Is Unattended Grief Hurting You?
The Swiss-American psychiatrist Elisabeth Kübler-Ross popularized the common understanding that humans process grief and loss in stages in her 1969 book On Death and Dying. Kübler-Ross revised her vision throughout her career, particularly as concerns arose about the framework being used by some to evaluate “how well” the bereft were progressing toward an ultimate goal of acceptance. Yikes!
Her peers continue her work. Some have come to question the validity of the "stages" approach, contending that it’s messy. For them, it's too difficult to quantify what's happening as individuals move toward acceptance.
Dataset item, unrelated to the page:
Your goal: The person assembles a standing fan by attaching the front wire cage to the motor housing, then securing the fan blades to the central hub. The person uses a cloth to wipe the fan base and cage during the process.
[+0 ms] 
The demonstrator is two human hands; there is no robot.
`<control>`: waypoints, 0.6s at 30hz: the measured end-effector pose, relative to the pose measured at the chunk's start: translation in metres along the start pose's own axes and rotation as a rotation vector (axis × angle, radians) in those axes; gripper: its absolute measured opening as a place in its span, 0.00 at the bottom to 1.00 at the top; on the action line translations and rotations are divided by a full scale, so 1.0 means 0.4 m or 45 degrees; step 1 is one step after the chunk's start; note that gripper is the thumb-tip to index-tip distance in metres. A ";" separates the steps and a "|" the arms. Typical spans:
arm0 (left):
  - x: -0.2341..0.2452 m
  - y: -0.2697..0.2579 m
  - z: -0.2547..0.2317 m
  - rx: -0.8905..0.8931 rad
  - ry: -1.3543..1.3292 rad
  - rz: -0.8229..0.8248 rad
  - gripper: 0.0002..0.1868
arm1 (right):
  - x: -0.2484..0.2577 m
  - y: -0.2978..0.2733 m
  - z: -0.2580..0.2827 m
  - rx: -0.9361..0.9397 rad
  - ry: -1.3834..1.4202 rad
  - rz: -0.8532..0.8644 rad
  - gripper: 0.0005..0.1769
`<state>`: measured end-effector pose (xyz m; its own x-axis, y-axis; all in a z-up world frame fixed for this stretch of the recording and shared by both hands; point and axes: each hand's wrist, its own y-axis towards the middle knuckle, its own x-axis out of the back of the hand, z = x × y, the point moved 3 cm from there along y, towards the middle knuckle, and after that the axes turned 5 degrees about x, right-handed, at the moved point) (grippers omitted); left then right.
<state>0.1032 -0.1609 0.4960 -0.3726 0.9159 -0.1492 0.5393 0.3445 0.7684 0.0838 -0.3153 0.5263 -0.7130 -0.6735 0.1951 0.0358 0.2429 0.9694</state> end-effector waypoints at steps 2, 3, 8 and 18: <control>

I get it. They're not entirely wrong. This also makes me giggle. The battle for public opinion is over and the bean counters lost. The stages are the lingua franca of the broken-hearted. It's on the money and the flag. The clinical study of grief and loss should welcome rigor and innovation, but at some point, psychiatry and rationality give way to the soul.
So what?
It's settled folk wisdom that people spend time grappling with denial, anger, bargaining, depression, and acceptance with some detours along the way. What does this mean for patients with chronic illnesses and disabilities like arthritis? Lots!
Grief is a normal
It's normal for folks experiencing disability or chronic illness to grieve. We might come by it naturally, through our own understanding of our lives and the bodies we live them in. Or we could get slapped with criticism and rejection when our bodies fail to meet certain cultural or economic expectations.
Denial and bargaining
We live in a strange place. Our losses are real, but often unseen or misunderstood. We might have to cover them up for social acceptance or continued employment. We're also pushed to rely on denial as a coping mechanism in the form of toxic positivity or continually seeking folk cures.
Anger
We arthritis patients aren't encouraged to spend much time processing our anger, but it's there. I get angry when my body won't do the things that I want to do. Anger pops up when I slip into the trap of comparing myself to healthier peers.
Acceptance
Accepting chronic illness or disability looks exactly like a failure in this culture. Perhaps we’ve given up on being healthy? Nope. Being healthy gave up on us. Just when it feels like I've accepted my arthritis, something else happens. Intense pain or fatigue disrupting my life can easily drag me back to anger.
Now what?
For me, arthritis grief is about accomodating the consequences of my losses. Denial and bargaining, anger, and depression are here to stay. Depending upon the day this will be more or less acceptable. On the best days, this conflict is reconciled in the relationships that comprise my personal life and in my profession as a patient advocate, writer, and artist. This is enough. I will make it enough.